**** The data ****

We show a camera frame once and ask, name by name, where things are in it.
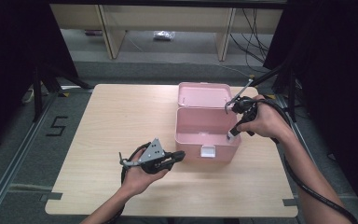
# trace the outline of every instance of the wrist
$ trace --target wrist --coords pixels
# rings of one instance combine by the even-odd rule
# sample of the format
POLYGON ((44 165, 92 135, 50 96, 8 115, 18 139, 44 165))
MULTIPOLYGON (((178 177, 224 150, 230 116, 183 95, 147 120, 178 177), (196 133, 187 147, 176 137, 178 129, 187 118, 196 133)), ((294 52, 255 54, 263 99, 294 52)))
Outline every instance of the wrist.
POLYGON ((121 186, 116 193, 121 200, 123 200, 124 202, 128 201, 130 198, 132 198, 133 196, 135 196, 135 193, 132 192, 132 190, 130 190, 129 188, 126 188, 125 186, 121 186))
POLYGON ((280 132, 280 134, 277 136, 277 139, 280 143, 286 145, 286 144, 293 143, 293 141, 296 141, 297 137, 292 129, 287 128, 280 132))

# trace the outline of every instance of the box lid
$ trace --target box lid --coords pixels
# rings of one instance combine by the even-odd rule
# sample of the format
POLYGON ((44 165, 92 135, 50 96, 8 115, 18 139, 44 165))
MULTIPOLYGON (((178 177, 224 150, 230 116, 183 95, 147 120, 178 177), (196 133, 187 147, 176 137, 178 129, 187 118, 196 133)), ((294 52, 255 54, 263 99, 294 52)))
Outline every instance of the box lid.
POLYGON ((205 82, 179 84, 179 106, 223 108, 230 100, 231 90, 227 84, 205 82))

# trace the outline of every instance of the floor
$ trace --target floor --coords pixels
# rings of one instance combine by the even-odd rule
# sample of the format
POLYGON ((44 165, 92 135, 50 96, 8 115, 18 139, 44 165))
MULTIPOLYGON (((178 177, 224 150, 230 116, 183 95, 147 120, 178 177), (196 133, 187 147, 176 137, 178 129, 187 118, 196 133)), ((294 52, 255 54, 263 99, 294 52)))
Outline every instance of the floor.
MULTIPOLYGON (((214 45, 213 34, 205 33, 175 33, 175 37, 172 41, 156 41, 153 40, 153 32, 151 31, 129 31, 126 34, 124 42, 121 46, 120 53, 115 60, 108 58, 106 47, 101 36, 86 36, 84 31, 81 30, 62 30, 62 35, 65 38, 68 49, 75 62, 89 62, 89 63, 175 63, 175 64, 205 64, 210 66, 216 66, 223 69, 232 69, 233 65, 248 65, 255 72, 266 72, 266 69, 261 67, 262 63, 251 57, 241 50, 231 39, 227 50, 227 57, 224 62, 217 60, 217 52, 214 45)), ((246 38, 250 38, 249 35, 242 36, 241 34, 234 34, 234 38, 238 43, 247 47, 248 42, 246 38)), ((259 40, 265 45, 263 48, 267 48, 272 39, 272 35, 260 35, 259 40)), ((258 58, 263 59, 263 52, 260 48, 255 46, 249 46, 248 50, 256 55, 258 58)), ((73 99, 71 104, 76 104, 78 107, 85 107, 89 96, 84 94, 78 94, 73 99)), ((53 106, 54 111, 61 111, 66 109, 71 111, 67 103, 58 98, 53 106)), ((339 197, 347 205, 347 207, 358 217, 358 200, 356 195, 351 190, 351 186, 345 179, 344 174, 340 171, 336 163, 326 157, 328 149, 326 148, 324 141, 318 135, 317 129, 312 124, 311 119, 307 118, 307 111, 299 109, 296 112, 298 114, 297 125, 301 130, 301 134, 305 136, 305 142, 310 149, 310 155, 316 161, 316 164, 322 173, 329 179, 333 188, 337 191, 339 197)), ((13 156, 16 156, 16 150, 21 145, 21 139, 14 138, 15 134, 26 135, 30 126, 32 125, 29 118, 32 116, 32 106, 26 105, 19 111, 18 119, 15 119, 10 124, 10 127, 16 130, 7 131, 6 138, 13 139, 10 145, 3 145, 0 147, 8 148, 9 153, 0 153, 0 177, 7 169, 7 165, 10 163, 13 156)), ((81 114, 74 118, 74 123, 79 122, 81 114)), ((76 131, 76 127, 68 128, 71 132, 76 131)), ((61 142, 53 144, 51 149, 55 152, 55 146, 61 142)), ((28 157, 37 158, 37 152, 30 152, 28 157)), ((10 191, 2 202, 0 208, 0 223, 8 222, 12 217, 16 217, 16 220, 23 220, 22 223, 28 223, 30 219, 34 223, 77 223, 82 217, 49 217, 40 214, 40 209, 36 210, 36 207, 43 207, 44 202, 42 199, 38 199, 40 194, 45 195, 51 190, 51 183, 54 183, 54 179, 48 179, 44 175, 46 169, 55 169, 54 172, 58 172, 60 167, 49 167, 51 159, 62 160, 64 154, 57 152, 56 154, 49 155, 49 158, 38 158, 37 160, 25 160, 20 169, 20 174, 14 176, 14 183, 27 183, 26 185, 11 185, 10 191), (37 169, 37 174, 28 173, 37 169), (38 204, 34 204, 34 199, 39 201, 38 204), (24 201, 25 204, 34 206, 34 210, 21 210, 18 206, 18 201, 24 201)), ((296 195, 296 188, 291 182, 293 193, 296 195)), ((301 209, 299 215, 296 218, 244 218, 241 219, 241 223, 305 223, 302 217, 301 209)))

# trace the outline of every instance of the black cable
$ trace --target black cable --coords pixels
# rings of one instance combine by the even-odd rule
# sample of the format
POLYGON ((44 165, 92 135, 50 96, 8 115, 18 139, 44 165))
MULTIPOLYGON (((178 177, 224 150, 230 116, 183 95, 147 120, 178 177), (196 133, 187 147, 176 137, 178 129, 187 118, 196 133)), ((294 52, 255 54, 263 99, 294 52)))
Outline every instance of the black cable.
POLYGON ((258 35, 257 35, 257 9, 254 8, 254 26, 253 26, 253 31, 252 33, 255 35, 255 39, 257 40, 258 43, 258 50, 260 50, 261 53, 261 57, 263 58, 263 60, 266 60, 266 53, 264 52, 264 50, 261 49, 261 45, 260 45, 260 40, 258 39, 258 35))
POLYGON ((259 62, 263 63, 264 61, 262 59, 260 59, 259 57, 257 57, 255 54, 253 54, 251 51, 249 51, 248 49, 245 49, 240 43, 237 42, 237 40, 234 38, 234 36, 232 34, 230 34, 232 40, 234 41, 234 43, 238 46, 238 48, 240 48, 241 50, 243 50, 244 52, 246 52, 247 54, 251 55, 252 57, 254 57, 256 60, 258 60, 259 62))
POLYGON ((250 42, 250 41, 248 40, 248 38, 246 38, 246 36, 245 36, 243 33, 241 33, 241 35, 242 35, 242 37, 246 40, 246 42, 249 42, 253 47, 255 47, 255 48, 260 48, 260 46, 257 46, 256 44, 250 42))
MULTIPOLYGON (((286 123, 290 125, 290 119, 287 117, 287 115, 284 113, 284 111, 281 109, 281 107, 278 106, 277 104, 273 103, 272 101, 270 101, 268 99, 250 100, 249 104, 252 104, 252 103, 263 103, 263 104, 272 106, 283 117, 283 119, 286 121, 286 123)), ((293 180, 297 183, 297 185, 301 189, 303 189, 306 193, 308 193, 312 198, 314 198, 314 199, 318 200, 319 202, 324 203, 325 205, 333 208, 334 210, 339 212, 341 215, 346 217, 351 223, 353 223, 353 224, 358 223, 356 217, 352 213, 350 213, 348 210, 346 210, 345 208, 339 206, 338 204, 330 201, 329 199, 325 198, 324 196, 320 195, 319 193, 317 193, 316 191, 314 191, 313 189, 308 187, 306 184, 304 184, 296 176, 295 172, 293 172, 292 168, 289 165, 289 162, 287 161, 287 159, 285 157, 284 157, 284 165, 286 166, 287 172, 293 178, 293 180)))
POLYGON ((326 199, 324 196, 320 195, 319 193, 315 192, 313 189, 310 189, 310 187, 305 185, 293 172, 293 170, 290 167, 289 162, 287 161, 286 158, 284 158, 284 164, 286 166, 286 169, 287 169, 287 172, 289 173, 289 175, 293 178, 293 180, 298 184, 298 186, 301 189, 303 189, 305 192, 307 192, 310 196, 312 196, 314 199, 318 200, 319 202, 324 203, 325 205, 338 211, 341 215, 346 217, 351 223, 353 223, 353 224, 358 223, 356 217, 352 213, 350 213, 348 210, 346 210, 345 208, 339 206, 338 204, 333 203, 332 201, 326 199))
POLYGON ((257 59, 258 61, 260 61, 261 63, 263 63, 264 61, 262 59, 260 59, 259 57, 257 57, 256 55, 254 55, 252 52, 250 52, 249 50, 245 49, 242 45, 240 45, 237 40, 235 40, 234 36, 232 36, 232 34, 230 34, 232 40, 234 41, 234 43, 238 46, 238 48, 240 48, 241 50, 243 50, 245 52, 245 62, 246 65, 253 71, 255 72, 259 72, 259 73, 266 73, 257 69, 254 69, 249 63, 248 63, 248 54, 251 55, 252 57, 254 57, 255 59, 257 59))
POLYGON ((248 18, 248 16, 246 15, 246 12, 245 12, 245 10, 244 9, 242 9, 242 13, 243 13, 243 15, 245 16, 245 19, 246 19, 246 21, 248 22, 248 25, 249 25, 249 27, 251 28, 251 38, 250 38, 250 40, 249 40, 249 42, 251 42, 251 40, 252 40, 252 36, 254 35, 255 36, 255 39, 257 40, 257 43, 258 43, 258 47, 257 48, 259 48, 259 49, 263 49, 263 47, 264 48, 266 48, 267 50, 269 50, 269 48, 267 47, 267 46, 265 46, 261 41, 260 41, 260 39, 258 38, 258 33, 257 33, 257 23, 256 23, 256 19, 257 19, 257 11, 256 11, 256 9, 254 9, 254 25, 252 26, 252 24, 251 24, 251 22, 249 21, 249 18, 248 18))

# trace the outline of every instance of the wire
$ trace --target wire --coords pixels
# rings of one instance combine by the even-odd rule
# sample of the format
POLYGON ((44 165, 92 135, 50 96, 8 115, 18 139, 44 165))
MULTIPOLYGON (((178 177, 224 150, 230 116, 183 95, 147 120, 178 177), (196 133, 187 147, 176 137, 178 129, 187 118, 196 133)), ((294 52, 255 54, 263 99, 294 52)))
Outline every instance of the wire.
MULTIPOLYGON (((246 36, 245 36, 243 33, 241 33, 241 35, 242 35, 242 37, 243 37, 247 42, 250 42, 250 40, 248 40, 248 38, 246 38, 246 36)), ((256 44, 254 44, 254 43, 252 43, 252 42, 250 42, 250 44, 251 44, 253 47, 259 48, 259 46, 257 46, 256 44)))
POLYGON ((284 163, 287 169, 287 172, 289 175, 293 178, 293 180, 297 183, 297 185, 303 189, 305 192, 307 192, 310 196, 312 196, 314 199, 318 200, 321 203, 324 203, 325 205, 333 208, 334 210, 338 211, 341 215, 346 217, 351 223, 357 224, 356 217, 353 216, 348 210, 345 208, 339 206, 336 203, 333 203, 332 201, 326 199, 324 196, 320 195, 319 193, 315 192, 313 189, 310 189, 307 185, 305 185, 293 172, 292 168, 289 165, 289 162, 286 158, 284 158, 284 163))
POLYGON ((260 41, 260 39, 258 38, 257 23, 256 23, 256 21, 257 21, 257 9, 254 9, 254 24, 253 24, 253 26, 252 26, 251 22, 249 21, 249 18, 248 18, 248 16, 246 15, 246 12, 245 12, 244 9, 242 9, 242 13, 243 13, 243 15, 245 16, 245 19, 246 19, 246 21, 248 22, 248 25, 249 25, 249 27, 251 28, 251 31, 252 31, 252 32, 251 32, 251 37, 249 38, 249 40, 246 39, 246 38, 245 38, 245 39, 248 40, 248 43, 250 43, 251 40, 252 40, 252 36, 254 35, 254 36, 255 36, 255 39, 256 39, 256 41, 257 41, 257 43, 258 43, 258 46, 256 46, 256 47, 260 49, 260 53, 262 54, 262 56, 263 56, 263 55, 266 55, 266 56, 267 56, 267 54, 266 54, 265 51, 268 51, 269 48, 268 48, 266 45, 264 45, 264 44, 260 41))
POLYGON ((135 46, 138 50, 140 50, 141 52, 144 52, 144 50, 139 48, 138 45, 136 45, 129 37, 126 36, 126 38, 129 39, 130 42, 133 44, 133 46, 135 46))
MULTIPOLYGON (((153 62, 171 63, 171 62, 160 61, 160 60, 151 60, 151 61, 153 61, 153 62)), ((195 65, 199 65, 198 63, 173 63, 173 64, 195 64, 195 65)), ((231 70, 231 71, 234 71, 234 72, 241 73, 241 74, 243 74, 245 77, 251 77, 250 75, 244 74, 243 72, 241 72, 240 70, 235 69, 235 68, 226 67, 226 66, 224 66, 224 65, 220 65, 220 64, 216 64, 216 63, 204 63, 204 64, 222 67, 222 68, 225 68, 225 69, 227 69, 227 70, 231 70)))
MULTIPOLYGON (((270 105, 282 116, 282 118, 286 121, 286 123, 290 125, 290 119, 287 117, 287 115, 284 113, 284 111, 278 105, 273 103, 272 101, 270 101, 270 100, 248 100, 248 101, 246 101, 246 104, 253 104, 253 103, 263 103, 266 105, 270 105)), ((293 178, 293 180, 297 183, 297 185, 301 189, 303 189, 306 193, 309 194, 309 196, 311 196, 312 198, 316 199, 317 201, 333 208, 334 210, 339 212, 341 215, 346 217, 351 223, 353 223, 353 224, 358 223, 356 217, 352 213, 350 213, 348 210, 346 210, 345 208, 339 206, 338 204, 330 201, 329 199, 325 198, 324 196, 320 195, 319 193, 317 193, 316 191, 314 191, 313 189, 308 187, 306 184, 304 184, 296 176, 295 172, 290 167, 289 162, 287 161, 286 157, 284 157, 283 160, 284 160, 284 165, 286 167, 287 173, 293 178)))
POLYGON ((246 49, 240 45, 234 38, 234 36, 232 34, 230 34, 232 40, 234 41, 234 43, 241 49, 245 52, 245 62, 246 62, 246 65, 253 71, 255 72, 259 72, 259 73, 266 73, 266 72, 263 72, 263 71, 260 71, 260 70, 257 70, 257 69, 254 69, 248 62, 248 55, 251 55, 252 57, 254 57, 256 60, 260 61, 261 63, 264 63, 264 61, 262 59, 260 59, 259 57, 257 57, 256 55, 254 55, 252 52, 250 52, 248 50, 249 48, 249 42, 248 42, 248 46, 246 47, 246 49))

****

=== Task requirements ===
Which lines of the data contain "trace"? Copy them all.

=== Your response ===
# trace the outline of every instance of the wrist
$ trace --target wrist --coords pixels
# trace the outline of every instance of the box lid
$ trace --target box lid --coords pixels
# trace the outline of every instance of the floor
$ trace --target floor --coords pixels
# trace the outline of every instance of the black cable
$ trace --target black cable --coords pixels
# trace the outline of every instance of the wire
$ trace --target wire --coords pixels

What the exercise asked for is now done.